-- REQUIRED ACTION --
Among the entries below, copy every line that carries the word "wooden".

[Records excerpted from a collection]
========

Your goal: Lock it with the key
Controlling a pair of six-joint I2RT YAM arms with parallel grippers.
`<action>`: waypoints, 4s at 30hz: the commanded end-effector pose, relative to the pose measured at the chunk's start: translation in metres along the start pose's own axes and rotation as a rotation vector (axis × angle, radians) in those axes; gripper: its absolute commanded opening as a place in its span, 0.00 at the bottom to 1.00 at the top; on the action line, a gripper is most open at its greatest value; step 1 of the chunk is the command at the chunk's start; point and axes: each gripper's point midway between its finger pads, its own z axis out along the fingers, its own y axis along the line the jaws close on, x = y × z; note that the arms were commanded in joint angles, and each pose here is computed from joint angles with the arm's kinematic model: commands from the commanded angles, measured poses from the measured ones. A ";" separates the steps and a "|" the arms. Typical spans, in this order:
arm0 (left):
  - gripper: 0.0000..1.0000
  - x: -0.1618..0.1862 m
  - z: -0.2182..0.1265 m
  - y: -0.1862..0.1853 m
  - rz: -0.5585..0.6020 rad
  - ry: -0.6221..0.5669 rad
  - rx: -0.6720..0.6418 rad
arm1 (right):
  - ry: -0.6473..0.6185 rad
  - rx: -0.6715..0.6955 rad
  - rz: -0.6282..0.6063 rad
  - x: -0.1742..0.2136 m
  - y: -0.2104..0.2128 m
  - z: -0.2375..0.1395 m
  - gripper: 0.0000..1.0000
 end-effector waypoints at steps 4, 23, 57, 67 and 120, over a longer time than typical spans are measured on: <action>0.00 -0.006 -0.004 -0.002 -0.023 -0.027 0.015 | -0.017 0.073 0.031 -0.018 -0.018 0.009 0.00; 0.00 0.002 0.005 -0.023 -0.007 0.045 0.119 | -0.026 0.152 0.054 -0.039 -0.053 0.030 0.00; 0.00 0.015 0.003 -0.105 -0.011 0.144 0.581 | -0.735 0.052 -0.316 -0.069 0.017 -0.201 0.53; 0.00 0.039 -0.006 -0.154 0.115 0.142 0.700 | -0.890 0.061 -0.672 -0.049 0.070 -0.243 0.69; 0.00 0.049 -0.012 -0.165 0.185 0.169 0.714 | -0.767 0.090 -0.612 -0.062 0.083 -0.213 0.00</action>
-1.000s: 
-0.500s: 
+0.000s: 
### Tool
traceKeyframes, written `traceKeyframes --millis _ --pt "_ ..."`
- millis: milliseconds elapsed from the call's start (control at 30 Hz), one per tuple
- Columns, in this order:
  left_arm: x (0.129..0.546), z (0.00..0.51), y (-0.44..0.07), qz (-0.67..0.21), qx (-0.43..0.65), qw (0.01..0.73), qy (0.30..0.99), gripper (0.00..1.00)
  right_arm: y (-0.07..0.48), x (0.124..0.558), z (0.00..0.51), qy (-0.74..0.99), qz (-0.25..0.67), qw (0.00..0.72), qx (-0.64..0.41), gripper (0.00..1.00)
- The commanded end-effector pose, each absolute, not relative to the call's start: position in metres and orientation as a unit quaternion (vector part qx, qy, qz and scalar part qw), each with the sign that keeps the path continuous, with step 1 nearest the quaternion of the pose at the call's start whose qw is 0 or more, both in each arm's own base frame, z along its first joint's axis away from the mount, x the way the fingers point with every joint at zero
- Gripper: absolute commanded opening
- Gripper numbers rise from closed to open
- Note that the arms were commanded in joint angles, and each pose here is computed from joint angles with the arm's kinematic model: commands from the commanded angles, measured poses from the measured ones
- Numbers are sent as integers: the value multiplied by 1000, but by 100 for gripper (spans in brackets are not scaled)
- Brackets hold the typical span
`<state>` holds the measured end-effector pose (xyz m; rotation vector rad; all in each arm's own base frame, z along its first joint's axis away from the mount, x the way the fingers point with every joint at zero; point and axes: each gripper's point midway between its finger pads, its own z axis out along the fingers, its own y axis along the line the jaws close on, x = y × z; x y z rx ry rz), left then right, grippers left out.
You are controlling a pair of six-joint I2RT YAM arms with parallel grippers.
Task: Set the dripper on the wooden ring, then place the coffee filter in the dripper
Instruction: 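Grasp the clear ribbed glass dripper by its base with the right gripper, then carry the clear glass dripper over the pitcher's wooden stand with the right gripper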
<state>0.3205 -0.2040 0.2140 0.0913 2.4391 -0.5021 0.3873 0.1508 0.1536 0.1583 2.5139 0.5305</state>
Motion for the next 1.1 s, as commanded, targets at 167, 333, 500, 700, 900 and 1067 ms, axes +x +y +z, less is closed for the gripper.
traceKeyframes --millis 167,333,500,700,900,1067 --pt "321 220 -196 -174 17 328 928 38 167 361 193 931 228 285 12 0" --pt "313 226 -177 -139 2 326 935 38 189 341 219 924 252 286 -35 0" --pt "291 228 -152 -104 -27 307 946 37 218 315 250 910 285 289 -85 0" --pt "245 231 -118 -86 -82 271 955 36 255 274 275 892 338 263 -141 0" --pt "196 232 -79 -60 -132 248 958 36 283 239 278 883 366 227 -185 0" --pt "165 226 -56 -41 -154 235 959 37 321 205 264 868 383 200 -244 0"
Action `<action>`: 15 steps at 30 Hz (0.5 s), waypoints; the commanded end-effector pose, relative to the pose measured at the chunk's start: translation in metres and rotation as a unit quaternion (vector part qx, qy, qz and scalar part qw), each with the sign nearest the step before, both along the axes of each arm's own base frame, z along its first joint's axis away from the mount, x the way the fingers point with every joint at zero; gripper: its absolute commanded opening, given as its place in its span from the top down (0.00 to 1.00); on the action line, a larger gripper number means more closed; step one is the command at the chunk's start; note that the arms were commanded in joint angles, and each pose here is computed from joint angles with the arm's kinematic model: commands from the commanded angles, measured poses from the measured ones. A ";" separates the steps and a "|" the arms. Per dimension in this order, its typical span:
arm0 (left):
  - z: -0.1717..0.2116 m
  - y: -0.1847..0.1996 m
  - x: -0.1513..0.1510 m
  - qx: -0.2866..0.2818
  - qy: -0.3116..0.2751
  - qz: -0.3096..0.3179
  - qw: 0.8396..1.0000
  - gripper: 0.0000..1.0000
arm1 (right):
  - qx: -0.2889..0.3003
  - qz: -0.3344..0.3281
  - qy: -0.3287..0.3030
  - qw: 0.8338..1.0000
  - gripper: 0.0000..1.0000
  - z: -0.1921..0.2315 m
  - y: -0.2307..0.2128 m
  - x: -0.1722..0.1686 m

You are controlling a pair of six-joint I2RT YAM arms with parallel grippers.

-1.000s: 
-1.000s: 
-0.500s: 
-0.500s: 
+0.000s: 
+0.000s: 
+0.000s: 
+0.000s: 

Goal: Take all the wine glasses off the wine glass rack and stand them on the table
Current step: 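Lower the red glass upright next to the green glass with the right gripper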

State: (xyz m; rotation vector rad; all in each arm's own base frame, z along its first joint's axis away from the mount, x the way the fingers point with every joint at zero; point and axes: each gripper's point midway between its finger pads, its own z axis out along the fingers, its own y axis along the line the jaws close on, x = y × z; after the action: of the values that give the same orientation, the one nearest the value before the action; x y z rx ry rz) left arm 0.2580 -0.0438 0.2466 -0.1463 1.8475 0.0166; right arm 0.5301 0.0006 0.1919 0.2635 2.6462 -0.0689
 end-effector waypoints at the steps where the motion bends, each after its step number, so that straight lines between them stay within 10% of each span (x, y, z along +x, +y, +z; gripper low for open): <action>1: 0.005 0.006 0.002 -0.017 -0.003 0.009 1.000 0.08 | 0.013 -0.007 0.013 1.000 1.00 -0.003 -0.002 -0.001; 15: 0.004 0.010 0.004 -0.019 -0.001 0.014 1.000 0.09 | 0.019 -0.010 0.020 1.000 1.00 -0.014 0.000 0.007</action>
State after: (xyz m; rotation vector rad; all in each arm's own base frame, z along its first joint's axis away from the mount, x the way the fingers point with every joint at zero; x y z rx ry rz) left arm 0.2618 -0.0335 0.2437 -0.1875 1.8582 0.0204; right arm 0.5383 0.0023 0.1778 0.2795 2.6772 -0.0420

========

-- RESPONSE --
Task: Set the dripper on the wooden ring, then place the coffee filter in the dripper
Instruction: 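Grasp the clear ribbed glass dripper by its base with the right gripper, then carry the clear glass dripper over the pitcher's wooden stand with the right gripper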

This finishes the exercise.